- Nvidia’s stock hit an all-time high on Monday, driven by increasing demand for its GPUs, particularly from hyperscalers building AI data centers.
- Nvidia’s next-generation Blackwell GPU platform is experiencing “insane demand” according to CEO Jensen Huang, with everyone wanting to be first to acquire it.
- Nvidia announced a partnership with healthcare startup Aidoc to accelerate AI adoption in the healthcare industry by providing a framework for integrating AI to improve clinical workflows and patient care.
Nvidia Inc.’s (NASDAQ: NVDA) shares are hitting new all-time highs on Monday as the stock continues to be a massive beneficiary of increasing AI demand. Here’s what you need to know.
Nvidia Stock Performance
Nvidia shares are up over 186% since the start of the year and have increased more than ninefold since the beginning of 2023, shortly after ChatGPT was launched. On Monday, the stock reached a new all-time high above $142 after it took out its previous highs from June last week.
Demand Drivers
Nvidia has benefited from strong demand for its GPUs, particularly from hyperscalers who are purchasing its chips in massive quantities in an effort to quickly build out data centers with advanced AI capabilities.
The company’s next-generation Blackwell GPU platform is currently experiencing “insane demand,” according to Nvidia CEO Jensen Huang. Huang said in a CNBC interview earlier this month that Blackwell is in full production and progressing as planned as demand remains “off the charts.”
“Everyone wants to have the most and everyone wants to be first,” Huang said at the time.
Earnings Insights
Investors will get more insight into the ongoing demand for Nvidia chips when some of its biggest customers, including Microsoft, Meta, Google and Amazon, report earnings over the coming weeks.
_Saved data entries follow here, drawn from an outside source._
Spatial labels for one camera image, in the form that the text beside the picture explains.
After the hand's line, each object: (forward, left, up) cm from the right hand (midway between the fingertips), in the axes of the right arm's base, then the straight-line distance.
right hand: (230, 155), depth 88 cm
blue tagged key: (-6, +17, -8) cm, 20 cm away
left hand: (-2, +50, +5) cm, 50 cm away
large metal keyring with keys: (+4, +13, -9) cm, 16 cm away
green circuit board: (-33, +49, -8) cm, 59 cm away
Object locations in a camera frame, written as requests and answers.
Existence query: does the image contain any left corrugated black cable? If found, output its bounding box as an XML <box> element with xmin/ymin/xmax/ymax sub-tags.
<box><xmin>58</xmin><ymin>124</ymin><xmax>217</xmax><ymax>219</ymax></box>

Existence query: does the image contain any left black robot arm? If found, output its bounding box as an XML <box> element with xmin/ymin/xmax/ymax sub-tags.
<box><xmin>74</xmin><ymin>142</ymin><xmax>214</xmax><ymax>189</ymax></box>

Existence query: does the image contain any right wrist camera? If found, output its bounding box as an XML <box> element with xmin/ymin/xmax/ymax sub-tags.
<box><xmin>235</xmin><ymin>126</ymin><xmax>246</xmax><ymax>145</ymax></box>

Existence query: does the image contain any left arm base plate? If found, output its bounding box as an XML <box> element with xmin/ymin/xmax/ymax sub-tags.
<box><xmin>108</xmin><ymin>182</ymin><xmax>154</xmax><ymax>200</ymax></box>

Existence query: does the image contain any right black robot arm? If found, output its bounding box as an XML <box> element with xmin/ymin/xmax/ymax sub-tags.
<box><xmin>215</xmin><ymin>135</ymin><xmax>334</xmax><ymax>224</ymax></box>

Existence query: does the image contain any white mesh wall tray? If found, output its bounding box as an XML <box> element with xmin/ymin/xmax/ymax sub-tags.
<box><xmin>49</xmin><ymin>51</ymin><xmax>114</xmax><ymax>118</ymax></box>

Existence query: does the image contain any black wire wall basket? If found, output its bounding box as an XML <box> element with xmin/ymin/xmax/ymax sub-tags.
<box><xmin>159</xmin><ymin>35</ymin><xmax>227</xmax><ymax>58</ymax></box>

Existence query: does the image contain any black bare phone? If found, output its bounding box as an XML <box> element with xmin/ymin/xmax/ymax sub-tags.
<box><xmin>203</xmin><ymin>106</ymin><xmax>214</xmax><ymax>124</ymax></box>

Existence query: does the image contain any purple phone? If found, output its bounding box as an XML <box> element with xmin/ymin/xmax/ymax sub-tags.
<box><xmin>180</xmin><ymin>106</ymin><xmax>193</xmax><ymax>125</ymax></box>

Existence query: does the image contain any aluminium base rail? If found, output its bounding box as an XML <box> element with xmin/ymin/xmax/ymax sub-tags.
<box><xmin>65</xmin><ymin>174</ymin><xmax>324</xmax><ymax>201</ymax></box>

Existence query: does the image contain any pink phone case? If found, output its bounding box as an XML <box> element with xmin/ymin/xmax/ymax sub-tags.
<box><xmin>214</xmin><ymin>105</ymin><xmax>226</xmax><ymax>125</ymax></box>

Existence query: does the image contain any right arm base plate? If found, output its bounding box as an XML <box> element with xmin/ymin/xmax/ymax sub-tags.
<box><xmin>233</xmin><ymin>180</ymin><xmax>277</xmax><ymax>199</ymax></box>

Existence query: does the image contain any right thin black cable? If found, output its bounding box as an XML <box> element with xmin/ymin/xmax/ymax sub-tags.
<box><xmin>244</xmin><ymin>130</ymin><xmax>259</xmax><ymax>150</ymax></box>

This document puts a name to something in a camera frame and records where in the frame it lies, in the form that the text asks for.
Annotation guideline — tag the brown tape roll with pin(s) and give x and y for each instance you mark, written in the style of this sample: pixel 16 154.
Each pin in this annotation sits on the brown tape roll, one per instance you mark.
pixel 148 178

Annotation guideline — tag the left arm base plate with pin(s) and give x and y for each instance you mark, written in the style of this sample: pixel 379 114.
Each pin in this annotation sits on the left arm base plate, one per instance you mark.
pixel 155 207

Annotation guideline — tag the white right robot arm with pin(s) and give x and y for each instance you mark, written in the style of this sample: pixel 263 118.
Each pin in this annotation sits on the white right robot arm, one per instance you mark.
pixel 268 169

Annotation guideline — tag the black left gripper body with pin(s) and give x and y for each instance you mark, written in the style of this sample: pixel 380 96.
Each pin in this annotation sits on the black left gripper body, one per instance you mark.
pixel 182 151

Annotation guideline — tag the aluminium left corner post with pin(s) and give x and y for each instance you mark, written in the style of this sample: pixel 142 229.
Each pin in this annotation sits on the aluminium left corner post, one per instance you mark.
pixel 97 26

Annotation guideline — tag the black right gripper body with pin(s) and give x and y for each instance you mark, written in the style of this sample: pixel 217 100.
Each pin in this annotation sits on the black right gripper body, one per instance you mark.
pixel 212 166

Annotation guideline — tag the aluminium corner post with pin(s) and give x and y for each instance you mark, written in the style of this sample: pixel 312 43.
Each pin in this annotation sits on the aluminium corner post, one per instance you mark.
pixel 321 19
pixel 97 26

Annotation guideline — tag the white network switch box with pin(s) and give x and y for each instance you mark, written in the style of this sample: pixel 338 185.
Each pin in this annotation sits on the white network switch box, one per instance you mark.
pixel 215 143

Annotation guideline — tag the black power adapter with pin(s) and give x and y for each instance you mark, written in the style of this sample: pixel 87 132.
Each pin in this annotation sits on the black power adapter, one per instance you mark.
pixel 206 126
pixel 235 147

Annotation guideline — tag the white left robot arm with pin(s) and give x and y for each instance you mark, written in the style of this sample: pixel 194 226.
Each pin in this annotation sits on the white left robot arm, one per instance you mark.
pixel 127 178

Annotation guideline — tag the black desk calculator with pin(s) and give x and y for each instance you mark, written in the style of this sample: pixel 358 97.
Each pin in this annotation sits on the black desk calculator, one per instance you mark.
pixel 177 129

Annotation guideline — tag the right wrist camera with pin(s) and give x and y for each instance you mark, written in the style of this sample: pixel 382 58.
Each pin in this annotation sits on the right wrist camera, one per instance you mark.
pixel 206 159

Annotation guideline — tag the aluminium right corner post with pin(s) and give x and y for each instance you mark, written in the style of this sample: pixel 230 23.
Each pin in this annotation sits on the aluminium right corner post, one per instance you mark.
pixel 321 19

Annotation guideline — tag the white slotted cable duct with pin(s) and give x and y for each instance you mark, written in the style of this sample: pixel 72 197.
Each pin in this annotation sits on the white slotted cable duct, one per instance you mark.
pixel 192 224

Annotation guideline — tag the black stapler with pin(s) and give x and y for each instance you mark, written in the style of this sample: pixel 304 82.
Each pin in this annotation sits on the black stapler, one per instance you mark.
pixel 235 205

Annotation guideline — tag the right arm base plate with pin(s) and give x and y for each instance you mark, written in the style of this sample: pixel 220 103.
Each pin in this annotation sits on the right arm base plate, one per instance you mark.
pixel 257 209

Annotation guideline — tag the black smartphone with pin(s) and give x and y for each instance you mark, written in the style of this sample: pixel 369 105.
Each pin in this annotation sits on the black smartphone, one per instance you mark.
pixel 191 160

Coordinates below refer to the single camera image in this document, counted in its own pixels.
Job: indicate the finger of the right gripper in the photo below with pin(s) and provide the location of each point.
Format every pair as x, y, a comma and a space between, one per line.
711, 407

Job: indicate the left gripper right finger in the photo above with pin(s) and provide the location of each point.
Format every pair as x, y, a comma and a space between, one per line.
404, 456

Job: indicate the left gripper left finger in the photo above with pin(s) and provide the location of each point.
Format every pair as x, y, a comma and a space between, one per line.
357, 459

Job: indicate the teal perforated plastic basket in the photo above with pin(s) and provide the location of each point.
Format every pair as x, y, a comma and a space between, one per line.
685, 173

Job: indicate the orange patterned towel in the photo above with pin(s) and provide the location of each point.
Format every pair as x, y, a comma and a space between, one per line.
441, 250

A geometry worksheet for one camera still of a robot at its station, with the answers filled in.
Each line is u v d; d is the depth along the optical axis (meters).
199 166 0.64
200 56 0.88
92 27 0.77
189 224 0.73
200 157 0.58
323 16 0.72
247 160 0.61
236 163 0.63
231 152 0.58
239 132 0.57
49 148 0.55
Nvidia will also report its fiscal third-quarter financial results on Nov. 20. Analysts are currently forecasting earnings of 74 cents per share and revenue of $32.904 billion, according to estimates from Benzinga Pro.
Analyst Take
Last week, BofA Securities analyst Vivek Arya maintained a Buy rating on Nvidia and raised the price target from $165 to $190 after boosting earnings projections for 2025 and 2026. The analyst highlighted recent earnings from Taiwan Semiconductor Manufacturing Company Ltd (TSM) showing that demand for AI remains robust.
Potential Headwinds
Despite the positive momentum, the company faces potential challenges from new export restrictions, particularly on advanced AI chips to Persian Gulf countries, which has sparked some volatility in the chip sector in recent weeks. The Biden administration has already placed restrictions on AI chip exports to over 40 countries across the Middle East, Africa and Asia in an effort to stop the technology from potentially reaching China.
Latest Partnership
Nvidia on Monday announced a partnership with healthcare startup Aidoc to accelerate the adoption of AI in the healthcare industry. The companies plan to release a new “Blueprint for Resilient Integration and Deployment of Guided Excellence” in early 2025 aimed at improving clinical workflows and patient care. The guideline will provide a comprehensive evidence-based framework to help healthcare organizations integrate AI more effectively and scale its use to improve operational efficiency and outcomes.
Conclusion
Nvidia shares continue to hit new highs as demand for its advanced AI chips remains very strong. While regulatory headwinds persist, the company is poised to continue benefiting from robust spending by hyperscalers and new initiatives to expand the use of AI technology.